**INSTRUCTIONS TO FOLLOW**: Repeat the records word for word, excluding any picture.

(Entries taken from a collection)
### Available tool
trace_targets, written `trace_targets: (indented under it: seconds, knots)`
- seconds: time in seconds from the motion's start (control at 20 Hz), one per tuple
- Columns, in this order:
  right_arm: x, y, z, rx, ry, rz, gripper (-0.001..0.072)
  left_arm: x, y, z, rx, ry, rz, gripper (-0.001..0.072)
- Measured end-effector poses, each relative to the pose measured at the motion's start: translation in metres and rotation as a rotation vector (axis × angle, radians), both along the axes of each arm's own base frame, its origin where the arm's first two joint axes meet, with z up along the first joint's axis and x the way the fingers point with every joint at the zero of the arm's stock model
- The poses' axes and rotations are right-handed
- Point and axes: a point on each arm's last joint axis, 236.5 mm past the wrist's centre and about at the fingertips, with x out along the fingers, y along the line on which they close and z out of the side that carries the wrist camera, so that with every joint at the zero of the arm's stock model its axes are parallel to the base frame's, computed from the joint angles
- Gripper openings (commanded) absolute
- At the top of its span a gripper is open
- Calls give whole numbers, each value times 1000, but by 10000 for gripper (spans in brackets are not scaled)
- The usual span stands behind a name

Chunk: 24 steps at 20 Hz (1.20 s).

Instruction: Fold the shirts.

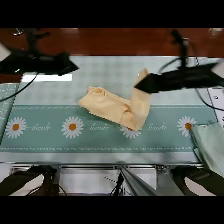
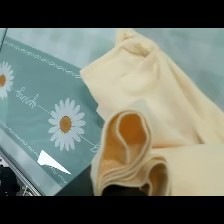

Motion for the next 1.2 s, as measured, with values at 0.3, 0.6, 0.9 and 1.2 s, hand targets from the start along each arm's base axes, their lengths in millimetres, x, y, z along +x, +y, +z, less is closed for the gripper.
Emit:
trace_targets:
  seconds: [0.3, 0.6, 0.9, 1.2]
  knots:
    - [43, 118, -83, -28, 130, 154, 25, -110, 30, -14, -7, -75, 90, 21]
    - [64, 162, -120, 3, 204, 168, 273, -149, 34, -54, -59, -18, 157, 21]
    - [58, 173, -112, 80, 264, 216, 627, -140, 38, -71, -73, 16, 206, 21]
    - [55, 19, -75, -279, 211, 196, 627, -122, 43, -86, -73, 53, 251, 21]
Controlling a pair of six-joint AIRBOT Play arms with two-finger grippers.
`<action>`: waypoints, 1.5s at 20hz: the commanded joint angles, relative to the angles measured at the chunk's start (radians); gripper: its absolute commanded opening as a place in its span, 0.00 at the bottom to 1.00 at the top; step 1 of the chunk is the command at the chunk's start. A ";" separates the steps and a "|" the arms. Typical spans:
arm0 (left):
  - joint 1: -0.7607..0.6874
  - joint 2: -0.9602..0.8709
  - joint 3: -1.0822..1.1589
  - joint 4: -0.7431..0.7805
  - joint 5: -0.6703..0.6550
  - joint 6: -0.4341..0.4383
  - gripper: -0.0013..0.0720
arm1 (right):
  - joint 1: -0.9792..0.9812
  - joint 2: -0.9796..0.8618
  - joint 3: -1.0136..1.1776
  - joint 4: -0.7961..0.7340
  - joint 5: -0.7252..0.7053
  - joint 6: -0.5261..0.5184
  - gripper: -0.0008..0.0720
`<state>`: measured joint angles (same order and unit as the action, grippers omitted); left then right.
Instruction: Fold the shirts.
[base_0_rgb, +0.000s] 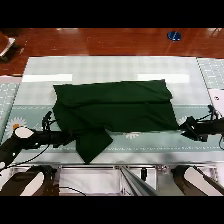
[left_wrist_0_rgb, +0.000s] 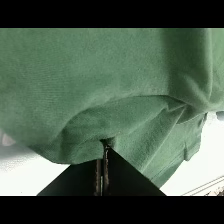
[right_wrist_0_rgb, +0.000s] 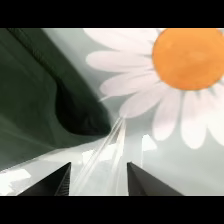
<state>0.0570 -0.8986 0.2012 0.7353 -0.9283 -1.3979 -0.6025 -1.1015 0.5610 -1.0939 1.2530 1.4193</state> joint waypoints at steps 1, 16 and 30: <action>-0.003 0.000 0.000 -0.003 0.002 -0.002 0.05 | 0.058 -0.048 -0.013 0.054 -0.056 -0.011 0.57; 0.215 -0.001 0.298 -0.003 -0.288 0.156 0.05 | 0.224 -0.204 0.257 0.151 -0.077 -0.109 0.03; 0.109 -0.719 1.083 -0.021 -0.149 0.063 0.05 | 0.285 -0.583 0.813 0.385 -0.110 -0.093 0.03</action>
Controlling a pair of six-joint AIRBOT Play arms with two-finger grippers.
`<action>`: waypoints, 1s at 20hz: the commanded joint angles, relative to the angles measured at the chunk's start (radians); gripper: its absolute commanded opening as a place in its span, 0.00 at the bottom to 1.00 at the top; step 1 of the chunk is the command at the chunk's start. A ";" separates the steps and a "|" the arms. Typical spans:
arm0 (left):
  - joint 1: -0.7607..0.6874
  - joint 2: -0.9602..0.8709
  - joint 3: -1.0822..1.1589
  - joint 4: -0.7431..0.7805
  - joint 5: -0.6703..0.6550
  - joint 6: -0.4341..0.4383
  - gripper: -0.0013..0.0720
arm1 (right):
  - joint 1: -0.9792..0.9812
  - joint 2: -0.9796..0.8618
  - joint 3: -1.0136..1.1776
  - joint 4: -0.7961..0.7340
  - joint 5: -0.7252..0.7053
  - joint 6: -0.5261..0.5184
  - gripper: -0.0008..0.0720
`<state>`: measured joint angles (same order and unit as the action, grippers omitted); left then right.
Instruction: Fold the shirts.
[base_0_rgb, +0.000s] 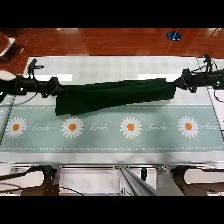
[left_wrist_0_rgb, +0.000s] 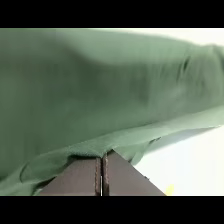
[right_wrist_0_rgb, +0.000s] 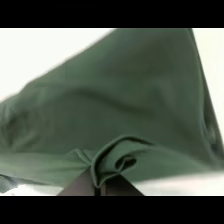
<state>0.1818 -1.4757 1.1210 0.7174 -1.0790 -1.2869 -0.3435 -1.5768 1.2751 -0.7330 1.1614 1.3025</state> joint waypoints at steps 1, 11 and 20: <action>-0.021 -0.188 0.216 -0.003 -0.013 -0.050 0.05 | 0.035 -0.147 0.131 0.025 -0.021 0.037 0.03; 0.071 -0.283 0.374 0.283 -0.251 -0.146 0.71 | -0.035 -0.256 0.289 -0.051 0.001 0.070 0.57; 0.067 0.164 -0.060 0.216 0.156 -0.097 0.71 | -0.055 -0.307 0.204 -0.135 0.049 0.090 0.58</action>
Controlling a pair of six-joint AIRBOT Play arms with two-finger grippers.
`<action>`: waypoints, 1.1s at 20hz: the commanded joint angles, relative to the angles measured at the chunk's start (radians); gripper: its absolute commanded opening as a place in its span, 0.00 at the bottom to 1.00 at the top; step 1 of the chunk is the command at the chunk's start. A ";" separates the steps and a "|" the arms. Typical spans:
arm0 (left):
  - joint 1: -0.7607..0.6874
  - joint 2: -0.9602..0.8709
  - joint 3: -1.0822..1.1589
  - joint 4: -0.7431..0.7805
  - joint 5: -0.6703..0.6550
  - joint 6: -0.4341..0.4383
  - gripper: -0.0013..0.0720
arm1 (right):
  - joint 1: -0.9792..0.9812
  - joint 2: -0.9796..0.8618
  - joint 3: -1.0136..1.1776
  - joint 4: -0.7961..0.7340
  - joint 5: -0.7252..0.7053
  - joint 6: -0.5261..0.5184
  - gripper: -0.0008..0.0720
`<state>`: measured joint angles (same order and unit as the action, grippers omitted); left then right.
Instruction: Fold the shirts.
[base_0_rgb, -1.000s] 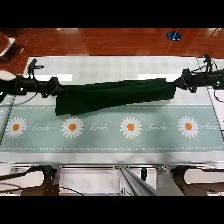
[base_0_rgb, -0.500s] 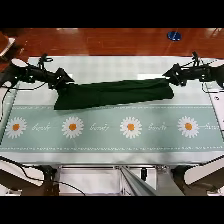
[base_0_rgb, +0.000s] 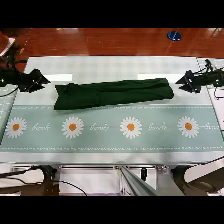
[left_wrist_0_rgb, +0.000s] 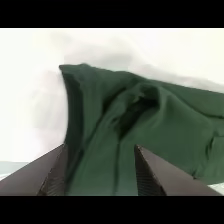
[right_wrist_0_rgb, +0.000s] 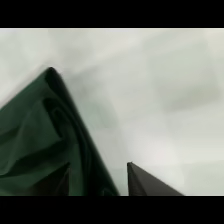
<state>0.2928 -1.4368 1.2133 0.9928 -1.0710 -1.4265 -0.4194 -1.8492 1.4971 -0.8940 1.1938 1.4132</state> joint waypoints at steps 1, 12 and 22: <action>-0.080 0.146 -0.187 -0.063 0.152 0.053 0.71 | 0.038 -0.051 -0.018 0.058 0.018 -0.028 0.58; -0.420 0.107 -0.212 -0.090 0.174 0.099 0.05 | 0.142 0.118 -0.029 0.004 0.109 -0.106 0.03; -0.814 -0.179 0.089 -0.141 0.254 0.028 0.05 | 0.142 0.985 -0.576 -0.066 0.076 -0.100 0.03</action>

**RESPONSE TO THIS TASK**:
### Available tool
trace_targets, written `trace_targets: (indented under it: seconds, knots)`
- seconds: time in seconds from the motion's start (control at 20 Hz), one per tuple
- Columns, in this order:
  right_arm: x, y, z, rx, ry, rz, gripper (-0.001..0.072)
  left_arm: x, y, z, rx, ry, rz, gripper (-0.001..0.072)
- Measured end-effector poses, each relative to the pose measured at the motion's start: translation in metres and rotation as a rotation vector (axis × angle, radians), both along the axes of each arm's own base frame, its origin where the arm's first two joint axes meet, with z up along the first joint's axis and x the way the fingers point with every joint at the zero of the arm's stock model
- The poses' axes and rotations are right-handed
- Point and axes: a point on each arm's last joint axis, 236.5 mm past the wrist's centre and about at the fingertips, with x out along the fingers, y along the line on which they close and z out of the side that carries the wrist camera, so that with every joint at the zero of the arm's stock model its axes are parallel to the base frame's, computed from the joint angles
- Gripper openings (commanded) absolute
- At the top of its span a gripper is open
- Calls give whole numbers, each value times 1000, but by 10000 for gripper (spans in brackets are not scaled)
- The usual span stands behind a name

Chunk: 24 steps at 20 Hz (1.20 s).

Instruction: Fold the shirts.


Motion for the next 1.2 s, as measured, with values at 0.3, 0.6, 0.9 and 1.2 s, hand targets from the start along each arm's base axes, their lengths in millimetres, x, y, z along +x, +y, +z, less is closed for the gripper.
Emit:
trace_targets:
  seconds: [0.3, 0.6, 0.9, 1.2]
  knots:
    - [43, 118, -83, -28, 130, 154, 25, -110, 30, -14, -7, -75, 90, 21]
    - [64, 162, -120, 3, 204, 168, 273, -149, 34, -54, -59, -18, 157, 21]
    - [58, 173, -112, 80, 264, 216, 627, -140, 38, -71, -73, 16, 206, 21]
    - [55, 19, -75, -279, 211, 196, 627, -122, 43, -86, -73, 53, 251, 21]
Controlling a pair of six-joint AIRBOT Play arms with two-finger grippers.
`<action>`: waypoints, 1.5s at 20hz: the commanded joint angles, relative to the angles measured at the chunk's start (radians); gripper: its absolute commanded opening as a place in its span, 0.00 at the bottom to 1.00 at the top; step 1 of the chunk is the command at the chunk's start. A ";" separates the steps and a "|" the arms. Typical spans:
arm0 (left):
  - joint 1: -0.7607..0.6874
  - joint 2: -0.9602..0.8709
  - joint 3: -1.0822..1.1589
  - joint 4: -0.7431..0.7805
  - joint 5: -0.6703..0.6550
  - joint 6: -0.4341..0.4383
  - gripper: -0.0013..0.0720
arm1 (right):
  - joint 1: -0.9792..0.9812
  - joint 2: -0.9796..0.8618
  - joint 3: -1.0136..1.1776
  - joint 4: -0.7961..0.7340
  - joint 5: -0.7252..0.7053
  - joint 6: -0.5261..0.5184
  - gripper: -0.0008..0.0720
`<state>`: measured joint angles (same order and unit as the action, grippers omitted); left then right.
Instruction: Fold the shirts.
[base_0_rgb, +0.000s] 
[left_wrist_0_rgb, +0.000s] 
[right_wrist_0_rgb, +0.000s] 
<state>0.0570 -0.8986 0.2012 0.7353 -0.9283 -1.3979 -0.6025 -1.1015 0.5610 -1.0939 1.2530 1.4193</state> joint waypoints at steps 1, 16 and 30: <action>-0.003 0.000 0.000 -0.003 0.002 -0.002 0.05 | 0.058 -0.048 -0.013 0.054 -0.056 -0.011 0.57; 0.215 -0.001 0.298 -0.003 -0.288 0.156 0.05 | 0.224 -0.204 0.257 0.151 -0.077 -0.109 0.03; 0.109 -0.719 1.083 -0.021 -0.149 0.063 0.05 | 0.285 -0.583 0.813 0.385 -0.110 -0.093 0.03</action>
Controlling a pair of six-joint AIRBOT Play arms with two-finger grippers.
`<action>`: waypoints, 1s at 20hz: the commanded joint angles, relative to the angles measured at the chunk's start (radians); gripper: its absolute commanded opening as a place in its span, 0.00 at the bottom to 1.00 at the top; step 1 of the chunk is the command at the chunk's start. A ";" separates the steps and a "|" the arms. Typical spans:
arm0 (left):
  - joint 1: -0.7607..0.6874
  - joint 2: -0.9602..0.8709
  - joint 3: -1.0822..1.1589
  - joint 4: -0.7431..0.7805
  - joint 5: -0.6703..0.6550
  - joint 6: -0.4341..0.4383
  - gripper: -0.0013..0.0720
arm1 (right):
  - joint 1: -0.9792..0.9812
  - joint 2: -0.9796..0.8618
  - joint 3: -1.0136..1.1776
  - joint 4: -0.7961..0.7340
  - joint 5: -0.7252..0.7053
  - joint 6: -0.5261..0.5184
  - gripper: -0.0008..0.0720
`<state>`: measured joint angles (same order and unit as the action, grippers omitted); left then right.
Instruction: Fold the shirts.
[base_0_rgb, +0.000s] 
[left_wrist_0_rgb, +0.000s] 
[right_wrist_0_rgb, +0.000s] 
<state>0.1818 -1.4757 1.1210 0.7174 -1.0790 -1.2869 -0.3435 -1.5768 1.2751 -0.7330 1.1614 1.3025</state> joint waypoints at steps 1, 11 and 20: <action>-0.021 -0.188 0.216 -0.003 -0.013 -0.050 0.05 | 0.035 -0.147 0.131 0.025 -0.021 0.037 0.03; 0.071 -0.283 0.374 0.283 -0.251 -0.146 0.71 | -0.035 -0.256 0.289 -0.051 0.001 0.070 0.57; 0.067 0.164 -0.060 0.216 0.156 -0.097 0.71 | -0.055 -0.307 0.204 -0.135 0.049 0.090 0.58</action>
Controlling a pair of six-joint AIRBOT Play arms with two-finger grippers.
`<action>`: waypoints, 1.1s at 20hz: the commanded joint angles, relative to the angles measured at the chunk's start (radians); gripper: its absolute commanded opening as a place in its span, 0.00 at the bottom to 1.00 at the top; step 1 of the chunk is the command at the chunk's start. A ";" separates the steps and a "|" the arms. Typical spans:
arm0 (left):
  - joint 1: -0.7607..0.6874
  - joint 2: -0.9602..0.8709
  - joint 3: -1.0822..1.1589
  - joint 4: -0.7431..0.7805
  - joint 5: -0.6703..0.6550
  - joint 6: -0.4341..0.4383
  - gripper: -0.0013..0.0720
arm1 (right):
  - joint 1: -0.9792..0.9812
  - joint 2: -0.9796..0.8618
  - joint 3: -1.0136..1.1776
  - joint 4: -0.7961..0.7340
  - joint 5: -0.7252..0.7053
  - joint 6: -0.5261..0.5184
  - gripper: -0.0008..0.0720
`<state>`: measured joint angles (same order and unit as the action, grippers omitted); left then right.
Instruction: Fold the shirts.
[base_0_rgb, -1.000s] 
[base_0_rgb, -0.500s] 
[base_0_rgb, +0.000s] 
[left_wrist_0_rgb, +0.000s] 
[right_wrist_0_rgb, +0.000s] 
<state>0.2928 -1.4368 1.2133 0.9928 -1.0710 -1.4265 -0.4194 -1.8492 1.4971 -0.8940 1.1938 1.4132</state> joint waypoints at steps 1, 12 and 22: <action>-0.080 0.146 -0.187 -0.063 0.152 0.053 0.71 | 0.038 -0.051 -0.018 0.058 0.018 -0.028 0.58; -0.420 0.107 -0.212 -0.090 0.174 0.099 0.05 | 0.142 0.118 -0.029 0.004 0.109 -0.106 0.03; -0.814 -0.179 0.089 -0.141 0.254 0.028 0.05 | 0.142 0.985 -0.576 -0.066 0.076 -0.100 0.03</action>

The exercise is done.